→ **What this task involves**
Reproduce the first line of the material below and each line after it, exactly, through the line containing "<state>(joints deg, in", and give nothing more.

- - -

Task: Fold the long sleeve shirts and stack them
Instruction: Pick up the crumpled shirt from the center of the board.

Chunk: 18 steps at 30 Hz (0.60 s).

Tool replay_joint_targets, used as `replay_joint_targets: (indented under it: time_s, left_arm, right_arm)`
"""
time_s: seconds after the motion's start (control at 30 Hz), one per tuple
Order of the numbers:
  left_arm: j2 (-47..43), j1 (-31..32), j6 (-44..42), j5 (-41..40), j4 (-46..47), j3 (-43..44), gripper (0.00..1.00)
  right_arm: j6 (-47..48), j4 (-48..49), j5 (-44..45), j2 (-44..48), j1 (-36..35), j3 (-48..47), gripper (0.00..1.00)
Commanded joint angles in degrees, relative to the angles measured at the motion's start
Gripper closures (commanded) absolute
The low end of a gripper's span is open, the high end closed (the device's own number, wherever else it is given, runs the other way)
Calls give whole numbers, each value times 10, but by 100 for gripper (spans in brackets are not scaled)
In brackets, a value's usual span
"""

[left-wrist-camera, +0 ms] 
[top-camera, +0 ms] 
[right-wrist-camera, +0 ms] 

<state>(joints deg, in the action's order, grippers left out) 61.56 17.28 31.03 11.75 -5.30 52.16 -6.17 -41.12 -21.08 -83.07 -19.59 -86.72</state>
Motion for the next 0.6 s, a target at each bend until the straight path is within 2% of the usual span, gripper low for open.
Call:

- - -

→ **Solved exercise**
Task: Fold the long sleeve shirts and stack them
Instruction: Pick up the crumpled shirt from the center of the board.

Chunk: 18 steps at 30 Hz (0.60 s).

Tool replay_joint_targets, used as `replay_joint_targets: (indented under it: time_s, left_arm, right_arm)`
"""
time_s: seconds after the motion's start (control at 30 Hz), one per tuple
Order of the numbers:
  left_arm: j2 (-47..43), j1 (-31..32), j6 (-44..42), j5 (-41..40), j4 (-46..47), j3 (-43..44), gripper (0.00..1.00)
  right_arm: j6 (-47..48), j4 (-48..49), j5 (-44..45), j2 (-44..48), j1 (-36..35), j3 (-48..47), gripper (0.00..1.00)
Commanded joint angles in degrees, relative to the angles measured at the motion's start
Gripper closures (commanded) absolute
The low end of a gripper's span is open, the high end closed (the device's own number, wherever else it is given, runs the other way)
Calls give whole numbers, each value times 10, but by 100 for gripper (spans in brackets are not scaled)
In brackets, a value's usual span
"""

[left-wrist-camera, +0 ms] 
[top-camera, +0 ms] 
[right-wrist-camera, +0 ms] 

<state>(joints deg, in the action's order, grippers left out) 61.56 17.28 31.03 11.75 -5.30 52.16 -6.17 -41.12 -21.08 -83.07 -19.59 -86.72</state>

Nothing more is needed for this exercise.